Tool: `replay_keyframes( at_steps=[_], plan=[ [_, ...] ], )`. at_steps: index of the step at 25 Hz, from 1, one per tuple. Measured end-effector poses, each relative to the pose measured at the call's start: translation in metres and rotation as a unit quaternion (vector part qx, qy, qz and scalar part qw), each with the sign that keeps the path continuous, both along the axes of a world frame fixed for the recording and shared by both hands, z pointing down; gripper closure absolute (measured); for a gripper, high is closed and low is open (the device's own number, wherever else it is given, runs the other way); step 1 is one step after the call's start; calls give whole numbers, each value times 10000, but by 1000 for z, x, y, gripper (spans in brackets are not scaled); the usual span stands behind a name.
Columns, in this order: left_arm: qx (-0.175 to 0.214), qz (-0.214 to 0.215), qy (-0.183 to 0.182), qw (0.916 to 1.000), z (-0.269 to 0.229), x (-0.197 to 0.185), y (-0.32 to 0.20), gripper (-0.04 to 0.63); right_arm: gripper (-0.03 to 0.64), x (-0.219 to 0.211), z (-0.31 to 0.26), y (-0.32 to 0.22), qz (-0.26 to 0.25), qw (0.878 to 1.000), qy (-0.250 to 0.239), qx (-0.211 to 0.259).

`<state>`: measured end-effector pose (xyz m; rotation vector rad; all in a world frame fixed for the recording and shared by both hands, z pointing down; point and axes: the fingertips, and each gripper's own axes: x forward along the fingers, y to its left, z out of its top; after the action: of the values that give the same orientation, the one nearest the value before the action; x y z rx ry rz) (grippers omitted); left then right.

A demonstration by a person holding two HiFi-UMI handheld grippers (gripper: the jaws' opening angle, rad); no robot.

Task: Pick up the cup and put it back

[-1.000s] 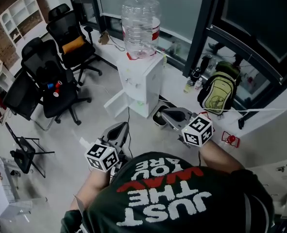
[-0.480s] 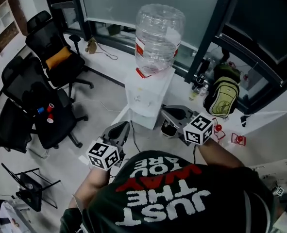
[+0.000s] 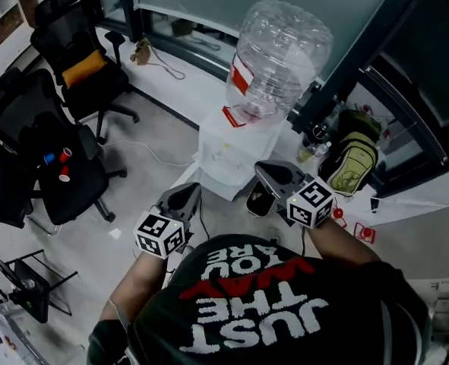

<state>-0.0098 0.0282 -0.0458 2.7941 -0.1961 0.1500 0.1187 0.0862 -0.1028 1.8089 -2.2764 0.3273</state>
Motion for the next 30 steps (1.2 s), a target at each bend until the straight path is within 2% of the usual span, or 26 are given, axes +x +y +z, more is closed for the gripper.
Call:
replay_keyframes(
  at_steps=[5, 10, 14, 17, 23, 26, 30],
  plan=[
    [-109, -773, -157, 9968, 61, 43, -12, 588, 584, 16, 40, -16, -1047, 9941, 181, -208],
    [-597, -1797, -290, 9815, 143, 71, -14, 588, 584, 14, 103, -19, -2209, 9734, 252, -546],
    [-737, -2064, -617, 9737, 216, 76, -10, 588, 584, -8, 165, -23, -2790, 9570, 260, -751],
    [-508, -2023, -906, 9738, 277, 75, -18, 588, 584, -26, 225, -32, -2876, 9538, 235, -834],
    [-262, -1664, -1283, 9773, 407, 72, -44, 588, 584, -59, 357, -67, -2596, 9591, 285, -1096],
    [-114, -1534, -1429, 9777, 478, 77, -55, 588, 584, -62, 423, -78, -2446, 9612, 286, -1245],
    [-148, -1450, -1534, 9773, 568, 87, -71, 588, 584, -57, 512, -82, -2287, 9623, 285, -1441]
  ],
)
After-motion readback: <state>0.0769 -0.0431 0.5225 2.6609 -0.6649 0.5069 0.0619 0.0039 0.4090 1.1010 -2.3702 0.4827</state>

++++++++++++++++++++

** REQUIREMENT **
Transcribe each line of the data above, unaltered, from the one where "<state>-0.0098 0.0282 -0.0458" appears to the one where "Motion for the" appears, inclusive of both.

** RESULT OF THE EXERCISE **
<state>-0.0098 0.0282 -0.0458 2.7941 -0.1961 0.1500 0.1187 0.0862 -0.1028 1.8089 -2.2764 0.3273</state>
Motion for the next 30 steps (1.2 s), a target at each bend until the straight path is within 2% of the usual span, or 26 are given, axes +x +y +z, more is closed for the gripper.

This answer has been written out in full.